START DATASET EXCERPT

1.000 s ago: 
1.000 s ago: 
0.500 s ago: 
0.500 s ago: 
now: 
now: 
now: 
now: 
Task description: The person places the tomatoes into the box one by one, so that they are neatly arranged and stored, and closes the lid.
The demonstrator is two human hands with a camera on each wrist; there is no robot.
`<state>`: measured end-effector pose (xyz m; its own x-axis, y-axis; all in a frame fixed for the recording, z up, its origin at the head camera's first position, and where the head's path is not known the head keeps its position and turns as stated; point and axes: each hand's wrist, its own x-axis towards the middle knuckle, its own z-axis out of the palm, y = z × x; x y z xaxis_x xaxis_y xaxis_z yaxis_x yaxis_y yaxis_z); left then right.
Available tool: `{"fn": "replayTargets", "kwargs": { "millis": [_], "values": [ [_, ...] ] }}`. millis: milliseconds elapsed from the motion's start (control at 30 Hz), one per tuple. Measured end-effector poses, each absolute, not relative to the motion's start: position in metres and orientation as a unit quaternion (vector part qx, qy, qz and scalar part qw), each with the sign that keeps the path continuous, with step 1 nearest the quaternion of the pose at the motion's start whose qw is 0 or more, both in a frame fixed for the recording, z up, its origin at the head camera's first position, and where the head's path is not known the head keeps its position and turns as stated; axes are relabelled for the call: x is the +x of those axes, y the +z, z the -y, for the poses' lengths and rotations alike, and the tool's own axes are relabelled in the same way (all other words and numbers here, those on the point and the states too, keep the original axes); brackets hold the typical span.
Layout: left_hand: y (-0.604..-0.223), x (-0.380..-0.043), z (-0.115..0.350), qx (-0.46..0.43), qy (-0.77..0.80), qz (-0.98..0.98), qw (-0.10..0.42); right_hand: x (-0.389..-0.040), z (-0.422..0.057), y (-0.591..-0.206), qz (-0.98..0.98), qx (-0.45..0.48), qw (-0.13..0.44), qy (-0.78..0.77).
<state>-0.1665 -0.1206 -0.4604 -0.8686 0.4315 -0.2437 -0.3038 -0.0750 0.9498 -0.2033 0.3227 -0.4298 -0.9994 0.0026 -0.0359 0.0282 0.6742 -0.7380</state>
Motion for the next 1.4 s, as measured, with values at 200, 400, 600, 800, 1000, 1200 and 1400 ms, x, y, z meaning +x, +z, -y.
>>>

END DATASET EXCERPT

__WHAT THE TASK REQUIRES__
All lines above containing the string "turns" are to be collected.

__EXERCISE RESULT__
`<state>`: measured end-effector pose (xyz m; its own x-axis, y-axis; all in a frame fixed for the recording, z up, its origin at the head camera's first position, and where the head's path is not known the head keeps its position and turns as stated; point and axes: each hand's wrist, its own x-axis towards the middle knuckle, its own z-axis out of the palm, y = z × x; x y z xaxis_x xaxis_y xaxis_z yaxis_x yaxis_y yaxis_z); left then right.
Available tool: `{"fn": "replayTargets", "kwargs": { "millis": [_], "values": [ [_, ...] ] }}`. millis: milliseconds elapsed from the motion's start (control at 30 Hz), one per tuple. Measured end-effector poses, each absolute, not relative to the motion's start: position in metres and orientation as a unit quaternion (vector part qx, qy, qz and scalar part qw), each with the sign that keeps the path continuous, with step 1 nearest the quaternion of the pose at the motion's start whose qw is 0 or more, both in a frame fixed for the recording, z up, its origin at the head camera's first position, and where the head's path is not known the head keeps its position and turns as stated; axes are relabelled for the call: x is the +x of those axes, y the +z, z the -y, for the poses' lengths and rotations alike, and the tool's own axes are relabelled in the same way (all other words and numbers here, those on the point and the states too, keep the original axes); brackets hold the typical span.

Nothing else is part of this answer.